AUTOMATIC PERFORMANCE

by ANJA CHÁVEZ

I think everybody should be a machine. … The reason I’m painting this way is that I want to be a machine, and I feel that whatever I do and do machine-like is what I want to do.

Andy Warhol[1]

Numerical coding of media (principle 1) and the modular structure of a media object (principle 2) allow for the automation of many operations involved in media creation, manipulation, and access. Thus human intentionality can be removed from the creative process, at least in part.

Lev Manovich[2]

How does one write about audiovisual art without alluding to a hierarchy of either sound or image? How can we perceive Automatic Speleology—multimedia artist and musician Jesse Stiles’ first solo exhibition—as a traditional exhibition since the audio-visual work is happening and being created in real- time as we perceive it; a live performance, as it were, yet without a performer and where the computer has replaced the conductor. Automatic Speleology is the result of a close collaboration between human (programming of the software) and technology (the computer ‘running’ the software). The show does not simply run on its own like a prerecorded video or sound installation. Rather, it creates itself, without repetition, presenting constantly changing sequences of images as long as the software and technical equipment continues to function. Today’s digital artists can be engineers, and/or software programmers, as is the case with Jesse Stiles.

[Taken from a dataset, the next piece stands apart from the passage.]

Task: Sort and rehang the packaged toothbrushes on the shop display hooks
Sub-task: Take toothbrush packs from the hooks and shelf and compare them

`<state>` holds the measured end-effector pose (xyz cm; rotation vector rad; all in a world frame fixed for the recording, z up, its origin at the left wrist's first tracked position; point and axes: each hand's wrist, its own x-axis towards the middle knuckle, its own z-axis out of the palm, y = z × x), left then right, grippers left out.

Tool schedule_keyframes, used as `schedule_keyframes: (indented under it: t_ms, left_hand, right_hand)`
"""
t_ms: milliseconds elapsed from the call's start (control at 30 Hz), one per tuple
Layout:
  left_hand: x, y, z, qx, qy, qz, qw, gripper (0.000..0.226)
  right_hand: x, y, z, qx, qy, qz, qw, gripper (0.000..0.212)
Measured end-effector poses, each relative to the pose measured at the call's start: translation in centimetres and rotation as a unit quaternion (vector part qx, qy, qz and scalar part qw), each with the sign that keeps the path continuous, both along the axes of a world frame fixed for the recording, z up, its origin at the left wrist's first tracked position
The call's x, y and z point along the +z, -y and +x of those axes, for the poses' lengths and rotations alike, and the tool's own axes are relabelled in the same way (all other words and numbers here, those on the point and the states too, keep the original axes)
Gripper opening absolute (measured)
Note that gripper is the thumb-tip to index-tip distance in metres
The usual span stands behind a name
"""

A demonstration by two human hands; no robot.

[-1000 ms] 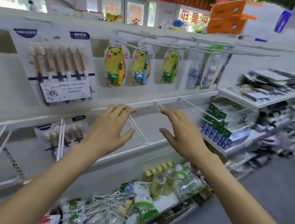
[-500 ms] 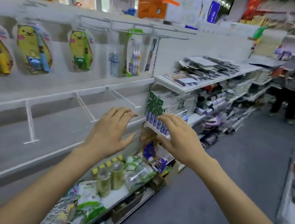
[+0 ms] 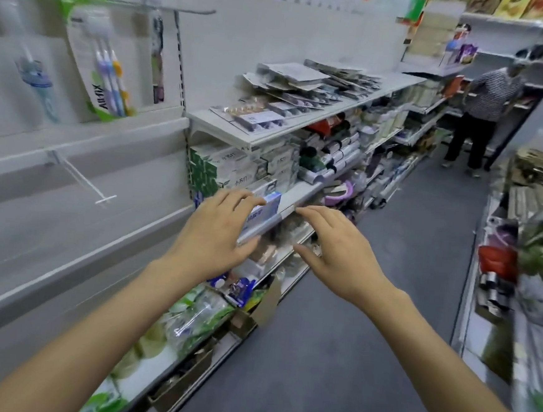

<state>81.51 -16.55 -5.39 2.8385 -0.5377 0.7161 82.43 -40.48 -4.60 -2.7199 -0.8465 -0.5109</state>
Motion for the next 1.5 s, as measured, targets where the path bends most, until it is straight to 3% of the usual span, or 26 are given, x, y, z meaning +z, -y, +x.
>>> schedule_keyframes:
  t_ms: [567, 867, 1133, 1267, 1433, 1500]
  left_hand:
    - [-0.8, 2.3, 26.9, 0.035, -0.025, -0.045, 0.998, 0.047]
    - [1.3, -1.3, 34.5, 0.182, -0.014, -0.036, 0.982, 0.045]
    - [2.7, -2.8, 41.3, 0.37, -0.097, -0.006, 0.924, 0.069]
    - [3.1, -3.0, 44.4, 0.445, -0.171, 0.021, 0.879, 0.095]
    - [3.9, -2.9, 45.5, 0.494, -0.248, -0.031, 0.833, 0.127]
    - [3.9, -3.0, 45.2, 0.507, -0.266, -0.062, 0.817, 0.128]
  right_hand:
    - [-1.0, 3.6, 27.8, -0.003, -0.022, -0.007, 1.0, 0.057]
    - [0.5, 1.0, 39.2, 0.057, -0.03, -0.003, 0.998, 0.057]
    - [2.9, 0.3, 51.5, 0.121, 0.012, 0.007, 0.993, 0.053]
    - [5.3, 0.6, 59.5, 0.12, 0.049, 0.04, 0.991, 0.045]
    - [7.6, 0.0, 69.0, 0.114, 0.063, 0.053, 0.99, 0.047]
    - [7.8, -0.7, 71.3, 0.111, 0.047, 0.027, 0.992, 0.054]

His art touches on both science and technology, and he works with engineers and designers, such as Michael McAllister (industrial design) who designed and fabricated the robotic drummer display for the Window Projects.[3]

The collaboration between artists and engineers is nothing new—recall Jean Tinguely’s self- destructive kinetic sculpture Homage to New York(1960), created in conjunction with engineer Billy Klüver. Nor is the artist’s fascination with machines and technology anything new— think of Leonardo da Vinci’s sketches of flying machines in the fifteenth century. In our own times, the computer has irretrievably changed the ways we think, communicate, operate, and socialize. For the past thirty to forty years, artists have experimented and critically engaged with computers. Beginning in the 1960s, Nam June Paik experimented with robots and Warhol thematized the temptation for art to become “machine-like”. It is musical composition that first embraced computer technologies. Sound art, coined in the mid 1980s and used as a term since the late 1990s, “comes from the appreciation of the total environment of sounds, both wanted and unwanted” and

“takes its cue from Cage’s assertion to listen to all sounds, natural and man-made, and in doing so eventually shifted the stage to the environment itself rather than the concert hall; … sound art as the ultimate destination for the removal of the performer/audience relationship.”[4]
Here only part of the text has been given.